Pictures stay out of the answer, but every line of the material must be restated exactly.
(Data section begins)
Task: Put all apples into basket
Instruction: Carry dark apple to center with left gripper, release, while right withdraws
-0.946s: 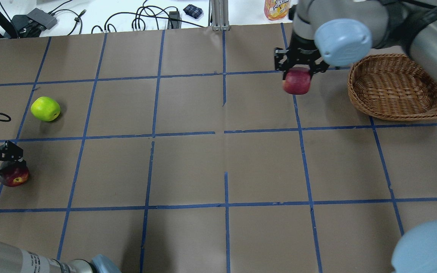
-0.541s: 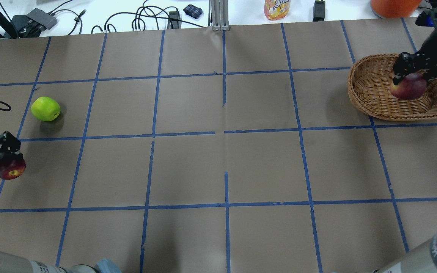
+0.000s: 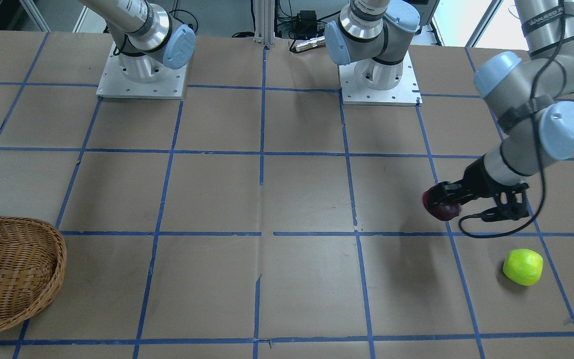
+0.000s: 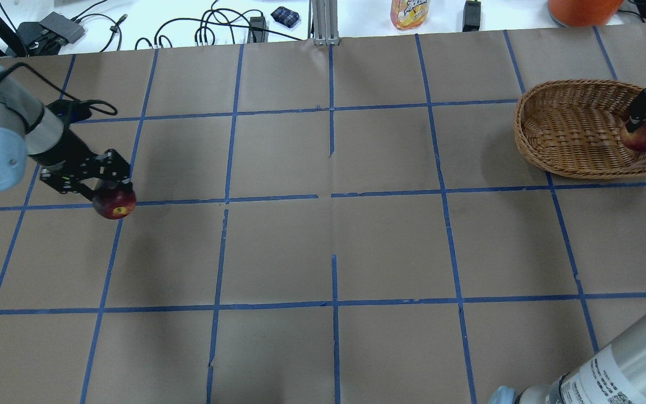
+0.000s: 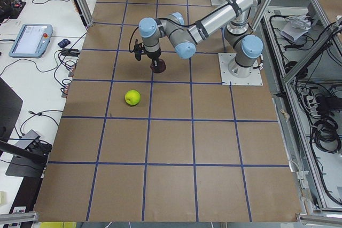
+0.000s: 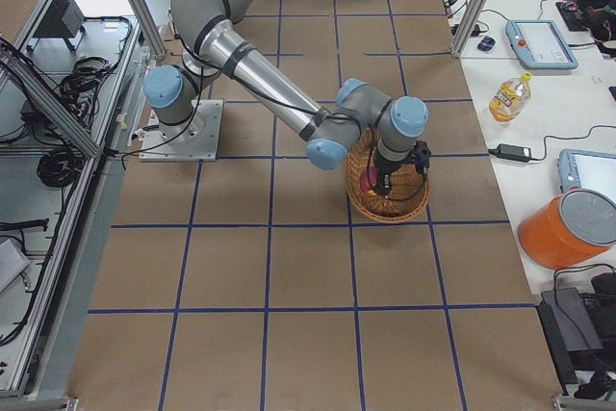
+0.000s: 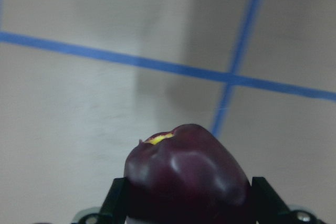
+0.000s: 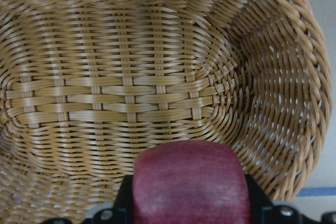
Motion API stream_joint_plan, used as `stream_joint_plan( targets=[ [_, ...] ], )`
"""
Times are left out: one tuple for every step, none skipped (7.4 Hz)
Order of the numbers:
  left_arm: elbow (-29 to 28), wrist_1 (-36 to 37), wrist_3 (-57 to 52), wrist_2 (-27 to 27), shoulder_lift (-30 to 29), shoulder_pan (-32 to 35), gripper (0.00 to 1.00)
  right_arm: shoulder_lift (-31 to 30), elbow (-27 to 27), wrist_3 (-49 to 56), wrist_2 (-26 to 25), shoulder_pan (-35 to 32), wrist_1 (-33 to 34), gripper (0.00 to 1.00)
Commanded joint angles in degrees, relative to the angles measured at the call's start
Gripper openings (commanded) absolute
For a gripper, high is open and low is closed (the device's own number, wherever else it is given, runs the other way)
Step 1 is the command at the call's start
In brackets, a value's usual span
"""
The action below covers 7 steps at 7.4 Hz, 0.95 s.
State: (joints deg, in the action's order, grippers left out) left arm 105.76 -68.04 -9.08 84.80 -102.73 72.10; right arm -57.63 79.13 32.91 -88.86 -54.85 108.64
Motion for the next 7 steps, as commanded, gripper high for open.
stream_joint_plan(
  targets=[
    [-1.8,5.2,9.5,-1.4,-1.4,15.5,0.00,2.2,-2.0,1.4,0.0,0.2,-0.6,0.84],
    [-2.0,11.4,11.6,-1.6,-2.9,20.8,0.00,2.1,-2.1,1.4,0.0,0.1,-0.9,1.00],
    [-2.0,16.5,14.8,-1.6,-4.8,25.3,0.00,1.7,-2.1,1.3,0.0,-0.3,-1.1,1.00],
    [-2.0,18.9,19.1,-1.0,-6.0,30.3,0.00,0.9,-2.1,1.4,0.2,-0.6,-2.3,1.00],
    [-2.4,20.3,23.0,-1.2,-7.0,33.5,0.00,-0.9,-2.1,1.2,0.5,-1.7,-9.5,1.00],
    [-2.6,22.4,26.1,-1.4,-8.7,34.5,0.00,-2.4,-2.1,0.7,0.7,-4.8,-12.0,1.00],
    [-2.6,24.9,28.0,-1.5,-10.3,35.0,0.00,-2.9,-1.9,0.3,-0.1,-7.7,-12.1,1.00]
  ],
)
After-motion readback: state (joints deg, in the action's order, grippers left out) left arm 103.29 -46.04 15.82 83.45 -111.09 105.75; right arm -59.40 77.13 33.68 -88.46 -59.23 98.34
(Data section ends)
Solution to this task.
Task: Put all apples into basket
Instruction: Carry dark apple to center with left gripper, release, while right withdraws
-0.946s: 
-0.541s: 
+0.000s: 
+0.000s: 
+0.000s: 
+0.000s: 
+0.000s: 
+0.000s: 
Motion API stream_joint_plan, used as `stream_joint_plan( targets=[ [_, ...] ], )`
"""
Times are left out: one tuple for every step, none skipped (7.4 Hz)
Order of the numbers:
  left_arm: elbow (-29 to 28), wrist_1 (-36 to 37), wrist_3 (-57 to 52), wrist_2 (-27 to 27), shoulder_lift (-30 to 29), shoulder_pan (-32 to 35), gripper (0.00 to 1.00)
  right_arm: shoulder_lift (-31 to 30), elbow (-27 to 27), wrist_3 (-49 to 56), wrist_2 (-26 to 25), shoulder_pan (-35 to 32), wrist_1 (-33 to 34), gripper (0.00 to 1.00)
Commanded joint angles in degrees, relative to the angles measured at the call's start
Gripper openings (commanded) absolute
For a gripper, high is open and low is closed (the device's own number, wherever else it is given, runs the other way)
Step 1 is the command at the call's start
In brackets, a value's usual span
"""
The action below covers 7 steps at 7.4 Hz, 0.95 s.
State: (joints deg, in the action's order, grippers left out) left arm 105.76 -68.04 -9.08 84.80 -102.73 72.10; right arm -57.63 79.13 32.91 -88.86 -54.85 108.64
Motion for the next 7 steps, as commanded, gripper high for open.
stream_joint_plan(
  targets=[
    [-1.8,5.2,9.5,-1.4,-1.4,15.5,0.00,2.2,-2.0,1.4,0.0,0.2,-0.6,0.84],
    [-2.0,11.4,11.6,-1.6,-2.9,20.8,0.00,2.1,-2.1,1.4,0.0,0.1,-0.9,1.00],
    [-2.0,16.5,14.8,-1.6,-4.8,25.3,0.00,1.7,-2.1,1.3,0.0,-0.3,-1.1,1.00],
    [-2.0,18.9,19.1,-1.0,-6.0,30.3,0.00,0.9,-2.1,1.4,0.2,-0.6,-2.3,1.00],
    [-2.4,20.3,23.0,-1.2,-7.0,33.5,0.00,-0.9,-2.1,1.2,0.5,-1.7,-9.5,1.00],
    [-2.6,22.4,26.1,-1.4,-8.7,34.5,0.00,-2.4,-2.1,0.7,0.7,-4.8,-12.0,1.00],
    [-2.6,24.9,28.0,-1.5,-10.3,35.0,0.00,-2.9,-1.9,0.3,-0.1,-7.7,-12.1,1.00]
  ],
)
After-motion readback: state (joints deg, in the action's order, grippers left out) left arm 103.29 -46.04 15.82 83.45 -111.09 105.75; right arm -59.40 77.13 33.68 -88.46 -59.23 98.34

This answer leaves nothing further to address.